*Data for analysis*:
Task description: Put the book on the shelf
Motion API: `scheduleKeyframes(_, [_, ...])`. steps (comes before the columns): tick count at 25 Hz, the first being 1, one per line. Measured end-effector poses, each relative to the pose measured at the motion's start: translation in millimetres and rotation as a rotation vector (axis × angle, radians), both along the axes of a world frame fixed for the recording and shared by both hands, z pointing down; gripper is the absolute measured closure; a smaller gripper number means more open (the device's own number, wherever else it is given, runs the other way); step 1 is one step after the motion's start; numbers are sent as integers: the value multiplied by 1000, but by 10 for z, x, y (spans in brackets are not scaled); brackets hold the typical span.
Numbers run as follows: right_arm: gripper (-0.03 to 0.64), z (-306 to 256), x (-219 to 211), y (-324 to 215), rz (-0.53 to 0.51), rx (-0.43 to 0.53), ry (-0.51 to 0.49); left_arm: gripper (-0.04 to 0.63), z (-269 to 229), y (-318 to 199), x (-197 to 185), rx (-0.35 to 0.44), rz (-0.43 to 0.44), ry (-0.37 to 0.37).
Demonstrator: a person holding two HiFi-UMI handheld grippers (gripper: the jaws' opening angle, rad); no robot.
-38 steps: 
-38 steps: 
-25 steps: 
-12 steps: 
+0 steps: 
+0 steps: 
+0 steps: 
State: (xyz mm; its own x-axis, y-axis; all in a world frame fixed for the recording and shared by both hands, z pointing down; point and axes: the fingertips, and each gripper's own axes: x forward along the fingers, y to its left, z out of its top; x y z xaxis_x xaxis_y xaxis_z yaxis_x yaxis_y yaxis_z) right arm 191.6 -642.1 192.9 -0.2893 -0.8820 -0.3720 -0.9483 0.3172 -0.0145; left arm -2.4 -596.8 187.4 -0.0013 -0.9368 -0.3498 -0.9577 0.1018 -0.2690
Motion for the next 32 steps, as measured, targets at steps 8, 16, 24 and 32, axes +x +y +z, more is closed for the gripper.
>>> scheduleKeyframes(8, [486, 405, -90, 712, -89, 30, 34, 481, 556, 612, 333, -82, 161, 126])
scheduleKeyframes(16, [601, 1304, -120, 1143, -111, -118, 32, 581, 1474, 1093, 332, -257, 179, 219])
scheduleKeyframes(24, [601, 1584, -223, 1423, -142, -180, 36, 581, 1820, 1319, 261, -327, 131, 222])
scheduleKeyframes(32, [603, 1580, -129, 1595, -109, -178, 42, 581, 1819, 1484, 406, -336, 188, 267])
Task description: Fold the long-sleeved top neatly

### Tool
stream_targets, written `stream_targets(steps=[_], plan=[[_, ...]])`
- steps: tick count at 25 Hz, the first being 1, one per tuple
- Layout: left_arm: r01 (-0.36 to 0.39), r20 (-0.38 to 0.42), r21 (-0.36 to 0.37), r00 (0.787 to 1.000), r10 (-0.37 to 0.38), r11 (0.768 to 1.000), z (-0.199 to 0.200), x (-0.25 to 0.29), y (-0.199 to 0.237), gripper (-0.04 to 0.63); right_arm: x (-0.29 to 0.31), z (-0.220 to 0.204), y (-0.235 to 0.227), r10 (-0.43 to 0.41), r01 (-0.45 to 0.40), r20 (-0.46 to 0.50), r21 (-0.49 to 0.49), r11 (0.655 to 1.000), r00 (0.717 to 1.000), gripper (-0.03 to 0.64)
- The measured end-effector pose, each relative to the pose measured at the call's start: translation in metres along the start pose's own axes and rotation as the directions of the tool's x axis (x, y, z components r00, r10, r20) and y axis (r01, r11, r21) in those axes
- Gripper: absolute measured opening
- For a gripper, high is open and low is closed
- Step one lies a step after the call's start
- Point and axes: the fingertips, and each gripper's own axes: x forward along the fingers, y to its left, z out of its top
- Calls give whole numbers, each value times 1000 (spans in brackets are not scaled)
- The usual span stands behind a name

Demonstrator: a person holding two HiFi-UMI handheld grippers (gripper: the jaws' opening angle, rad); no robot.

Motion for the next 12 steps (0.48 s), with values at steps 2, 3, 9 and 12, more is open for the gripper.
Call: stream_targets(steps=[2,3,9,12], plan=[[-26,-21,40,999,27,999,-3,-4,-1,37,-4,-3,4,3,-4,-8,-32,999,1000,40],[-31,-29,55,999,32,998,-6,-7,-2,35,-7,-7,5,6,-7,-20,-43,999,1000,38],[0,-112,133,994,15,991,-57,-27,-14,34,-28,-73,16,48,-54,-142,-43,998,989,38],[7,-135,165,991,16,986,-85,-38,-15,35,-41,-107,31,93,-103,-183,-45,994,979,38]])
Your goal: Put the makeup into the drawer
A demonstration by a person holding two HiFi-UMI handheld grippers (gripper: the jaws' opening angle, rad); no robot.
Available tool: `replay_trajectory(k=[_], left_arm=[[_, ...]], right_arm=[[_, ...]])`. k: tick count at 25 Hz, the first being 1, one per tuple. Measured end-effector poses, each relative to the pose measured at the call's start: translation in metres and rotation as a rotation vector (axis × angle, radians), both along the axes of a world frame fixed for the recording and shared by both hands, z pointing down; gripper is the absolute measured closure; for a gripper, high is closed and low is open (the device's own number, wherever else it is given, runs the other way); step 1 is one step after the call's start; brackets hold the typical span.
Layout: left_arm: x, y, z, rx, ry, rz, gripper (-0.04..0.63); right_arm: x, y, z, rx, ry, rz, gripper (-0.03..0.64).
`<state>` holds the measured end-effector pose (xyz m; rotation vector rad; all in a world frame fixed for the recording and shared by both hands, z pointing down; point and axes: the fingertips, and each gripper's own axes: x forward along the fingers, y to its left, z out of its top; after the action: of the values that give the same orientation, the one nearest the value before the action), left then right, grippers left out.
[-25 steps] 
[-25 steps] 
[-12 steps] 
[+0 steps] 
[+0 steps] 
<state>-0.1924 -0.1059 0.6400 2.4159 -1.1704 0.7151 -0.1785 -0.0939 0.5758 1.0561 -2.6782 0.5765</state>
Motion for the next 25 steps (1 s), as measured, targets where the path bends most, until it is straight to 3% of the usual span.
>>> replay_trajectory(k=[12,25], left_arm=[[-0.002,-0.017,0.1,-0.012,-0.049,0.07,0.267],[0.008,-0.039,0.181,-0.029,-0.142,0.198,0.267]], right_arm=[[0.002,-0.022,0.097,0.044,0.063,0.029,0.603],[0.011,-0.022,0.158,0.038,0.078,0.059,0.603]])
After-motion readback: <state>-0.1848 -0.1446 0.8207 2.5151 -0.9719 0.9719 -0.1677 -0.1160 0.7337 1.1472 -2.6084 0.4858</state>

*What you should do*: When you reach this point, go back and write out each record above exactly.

*Response area*:
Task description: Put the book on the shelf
Motion API: `scheduleKeyframes(_, [_, ...])`. steps (comes before the columns): tick count at 25 Hz, the first being 1, one per line. Measured end-effector poses, each relative to the pose measured at the motion's start: translation in millimetres and rotation as a rotation vector (axis × angle, radians), both along the axes of a world frame fixed for the recording and shared by both hands, z pointing down; gripper is the absolute measured closure; a smaller gripper number means more open (the device's own number, wherever else it is given, runs the other way); step 1 is one step after the motion's start; numbers are sent as integers: the value multiplied by 1000, but by 10 for z, x, y (spans in brackets are not scaled); brackets hold the typical span.
Numbers run as follows: right_arm: gripper (-0.03 to 0.64), z (-306 to 256), x (-219 to 211), y (-324 to 215), rz (-0.53 to 0.51), rx (-0.43 to 0.53), ry (-0.51 to 0.49); left_arm: gripper (-0.04 to 0.63), z (-269 to 229), y (-318 to 199), x (-197 to 185), rx (-0.35 to 0.44), rz (-0.43 to 0.44), ry (-0.37 to 0.37).
Demonstrator: a person holding two HiFi-UMI handheld grippers (gripper: the jaws' opening angle, rad); no robot.
-38 steps: 
-38 steps: 
-25 steps: 
-12 steps: 
+0 steps: 
+0 steps: 
+0 steps: 
State: (xyz mm; its own x-axis, y-axis; all in a world frame fixed for the recording and shared by both hands, z pointing down; point and axes: the fingertips, and each gripper's own axes: x forward along the fingers, y to its left, z out of its top; x y z xaxis_x xaxis_y xaxis_z yaxis_x yaxis_y yaxis_z) right arm 191.6 -642.1 192.9 -0.2893 -0.8820 -0.3720 -0.9483 0.3172 -0.0145; left arm -2.4 -596.8 187.4 -0.0013 -0.9368 -0.3498 -0.9577 0.1018 -0.2690
Motion for the next 32 steps, as measured, targets at steps 8, 16, 24 and 32, axes +x +y +z, more is closed for the gripper.
>>> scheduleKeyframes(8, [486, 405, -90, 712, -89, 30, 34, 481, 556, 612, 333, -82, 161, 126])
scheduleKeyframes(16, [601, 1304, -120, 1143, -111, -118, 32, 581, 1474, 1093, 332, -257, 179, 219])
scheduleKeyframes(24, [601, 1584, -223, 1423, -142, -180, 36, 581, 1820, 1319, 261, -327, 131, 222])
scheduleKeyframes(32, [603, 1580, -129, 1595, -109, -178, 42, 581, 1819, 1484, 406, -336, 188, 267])
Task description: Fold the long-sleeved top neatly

### Tool
stream_targets, written `stream_targets(steps=[_], plan=[[_, ...]])`
- steps: tick count at 25 Hz, the first being 1, one per tuple
- Layout: left_arm: r01 (-0.36 to 0.39), r20 (-0.38 to 0.42), r21 (-0.36 to 0.37), r00 (0.787 to 1.000), r10 (-0.37 to 0.38), r11 (0.768 to 1.000), z (-0.199 to 0.200), x (-0.25 to 0.29), y (-0.199 to 0.237), gripper (-0.04 to 0.63); right_arm: x (-0.29 to 0.31), z (-0.220 to 0.204), y (-0.235 to 0.227), r10 (-0.43 to 0.41), r01 (-0.45 to 0.40), r20 (-0.46 to 0.50), r21 (-0.49 to 0.49), r11 (0.655 to 1.000), r00 (0.717 to 1.000), gripper (-0.03 to 0.64)
- The measured end-effector pose, each relative to the pose measured at the call's start: translation in metres along the start pose's own axes and rotation as the directions of the tool's x axis (x, y, z components r00, r10, r20) and y axis (r01, r11, r21) in those axes
- Gripper: absolute measured opening
- For a gripper, high is open and low is closed
- Step one lies a step after the call's start
- Point and axes: the fingertips, and each gripper's own axes: x forward along the fingers, y to its left, z out of its top
- Calls give whole numbers, each value times 1000 (spans in brackets are not scaled)
- The usual span stands behind a name

Demonstrator: a person holding two HiFi-UMI handheld grippers (gripper: the jaws' opening angle, rad); no robot.

Motion for the next 12 steps (0.48 s), with values at steps 2, 3, 9 and 12, more is open for the gripper.
Call: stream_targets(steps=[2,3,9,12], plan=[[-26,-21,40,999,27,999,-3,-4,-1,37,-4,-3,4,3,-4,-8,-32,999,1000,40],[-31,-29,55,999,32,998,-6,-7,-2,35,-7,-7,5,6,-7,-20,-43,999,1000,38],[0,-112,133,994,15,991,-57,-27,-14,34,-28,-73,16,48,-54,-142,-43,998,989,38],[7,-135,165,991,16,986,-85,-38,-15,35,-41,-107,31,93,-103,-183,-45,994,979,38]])
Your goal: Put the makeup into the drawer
A demonstration by a person holding two HiFi-UMI handheld grippers (gripper: the jaws' opening angle, rad); no robot.
Available tool: `replay_trajectory(k=[_], left_arm=[[_, ...]], right_arm=[[_, ...]])`. k: tick count at 25 Hz, the first being 1, one per tuple. Measured end-effector poses, each relative to the pose measured at the call's start: translation in metres and rotation as a rotation vector (axis × angle, radians), both along the axes of a world frame fixed for the recording and shared by both hands, z pointing down; gripper is the absolute measured closure; for a gripper, high is closed and low is open (the device's own number, wherever else it is given, runs the other way); step 1 is one step after the call's start; brackets hold the typical span.
Layout: left_arm: x, y, z, rx, ry, rz, gripper (-0.04..0.63); right_arm: x, y, z, rx, ry, rz, gripper (-0.03..0.64).
`<state>` holds the measured end-effector pose (xyz m; rotation vector rad; all in a world frame fixed for the recording and shared by both hands, z pointing down; point and axes: the fingertips, and each gripper's own axes: x forward along the fingers, y to its left, z out of its top; after the action: of the values that give the same orientation, the one nearest the value before the action), left then right, grippers left out.
[-25 steps] 
[-25 steps] 
[-12 steps] 
[+0 steps] 
[+0 steps] 
<state>-0.1924 -0.1059 0.6400 2.4159 -1.1704 0.7151 -0.1785 -0.0939 0.5758 1.0561 -2.6782 0.5765</state>
Motion for the next 25 steps (1 s), as measured, targets where the path bends most, until it is straight to 3% of the usual span.
>>> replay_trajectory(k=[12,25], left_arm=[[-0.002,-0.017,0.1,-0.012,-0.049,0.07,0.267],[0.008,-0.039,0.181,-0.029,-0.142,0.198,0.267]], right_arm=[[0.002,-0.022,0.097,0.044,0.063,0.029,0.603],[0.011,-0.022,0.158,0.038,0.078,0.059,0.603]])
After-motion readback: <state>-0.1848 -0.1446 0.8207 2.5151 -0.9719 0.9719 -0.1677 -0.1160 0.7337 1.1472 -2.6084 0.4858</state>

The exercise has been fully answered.